Personal information
- Full name: Abdulwasiu Omotayo Showemimo
- Date of birth: 10 October 1988 (age 37)
- Place of birth: Lagos, Nigeria
- Position: Centre back

Team information
- Current team: Abia Warriors F.C.

Youth career
- 2005: Zamfara United F.C.

Senior career*
- Years: Team / Apps / (Gls)
- 2006–2008: Gateway F.C. / 38
- 2008–2011: Kano Pillars F.C.
- 2012–2013: Dolphins
- 2014–: Abia Warriors F.C.

International career
- Nigeria beach football
- 2011: Nigeria / 1 / (0)

= Abdulwasiu Showemimo =

Nigerian footballer

Abdulwasiu Omotayo Showemimo (born 10 October 1988, in Lagos) is a Nigerian defender playing for Abia Warriors F.C.

==Career==
Showemimo began his career 2005 on the youth side for Zamfara United F.C. and signed in the spring 2006 for team Gateway F.C. He played 38 games in two seasons for Gateway and signed in summer 2008 for Kano Pillars F.C.
He transferred to Dolphins before the 2012 season. In January 2014 he signed with Premier League newcomers Abia Warriors.

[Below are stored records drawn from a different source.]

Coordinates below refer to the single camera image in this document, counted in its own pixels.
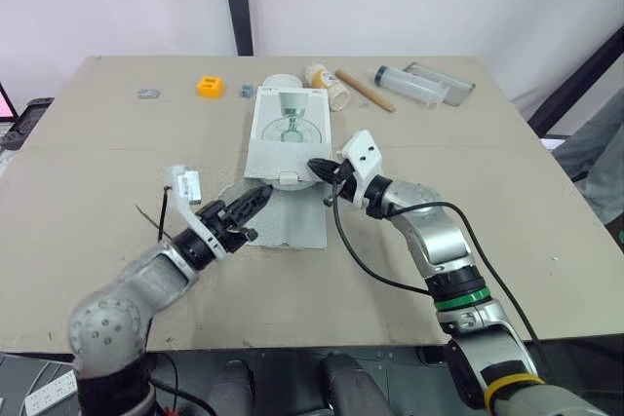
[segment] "small gray object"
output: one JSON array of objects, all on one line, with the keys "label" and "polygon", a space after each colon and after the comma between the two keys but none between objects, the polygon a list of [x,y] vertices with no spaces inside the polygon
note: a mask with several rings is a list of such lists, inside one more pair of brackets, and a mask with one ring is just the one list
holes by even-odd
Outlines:
[{"label": "small gray object", "polygon": [[252,97],[254,95],[254,87],[252,85],[243,85],[241,88],[241,97]]},{"label": "small gray object", "polygon": [[160,92],[154,88],[142,88],[138,91],[139,99],[156,99]]}]

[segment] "yellow ring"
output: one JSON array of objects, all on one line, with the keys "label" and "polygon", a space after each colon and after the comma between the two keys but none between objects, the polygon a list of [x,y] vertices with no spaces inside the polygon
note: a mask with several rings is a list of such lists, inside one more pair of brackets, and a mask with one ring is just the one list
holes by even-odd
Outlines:
[{"label": "yellow ring", "polygon": [[506,375],[505,377],[501,377],[498,380],[494,380],[491,384],[489,384],[486,393],[484,394],[486,409],[489,414],[494,414],[489,407],[489,405],[491,404],[492,396],[503,387],[507,387],[508,385],[516,384],[518,382],[536,382],[538,384],[544,383],[544,381],[536,375],[527,373]]}]

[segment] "green ring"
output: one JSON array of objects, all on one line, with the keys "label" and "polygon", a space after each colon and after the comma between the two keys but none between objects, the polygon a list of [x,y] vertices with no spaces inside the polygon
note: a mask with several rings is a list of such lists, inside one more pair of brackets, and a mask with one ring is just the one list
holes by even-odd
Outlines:
[{"label": "green ring", "polygon": [[434,302],[434,305],[439,311],[447,311],[448,309],[455,309],[457,307],[474,304],[475,302],[479,302],[487,298],[489,298],[489,289],[485,286],[475,292],[464,294],[463,296],[455,297],[454,299],[449,299],[448,301]]}]

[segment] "transparent tube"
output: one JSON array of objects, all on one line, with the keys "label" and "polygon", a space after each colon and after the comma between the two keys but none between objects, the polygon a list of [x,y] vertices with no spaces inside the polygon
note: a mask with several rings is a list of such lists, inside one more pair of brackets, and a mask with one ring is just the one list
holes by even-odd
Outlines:
[{"label": "transparent tube", "polygon": [[427,108],[436,107],[447,97],[449,87],[417,77],[397,68],[382,65],[374,76],[374,82],[382,88],[411,97]]}]

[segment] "white wall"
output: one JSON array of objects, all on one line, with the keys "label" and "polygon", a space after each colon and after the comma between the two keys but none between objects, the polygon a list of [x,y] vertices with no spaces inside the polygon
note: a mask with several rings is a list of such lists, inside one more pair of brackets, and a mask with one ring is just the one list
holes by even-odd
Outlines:
[{"label": "white wall", "polygon": [[624,0],[251,0],[257,55],[472,55],[528,117],[621,24]]},{"label": "white wall", "polygon": [[235,55],[227,0],[0,0],[0,81],[18,110],[111,54]]}]

== International career ==
He was called up for the camp prior to November 2010 friendly against Iran, but had to drop out due to an injury. He made his Eagles' debut as a substitute in the February 2011 friendly against Sierra Leone.
Showemimo represented previously the Nigeria beach football team in an International tournament in South Africa.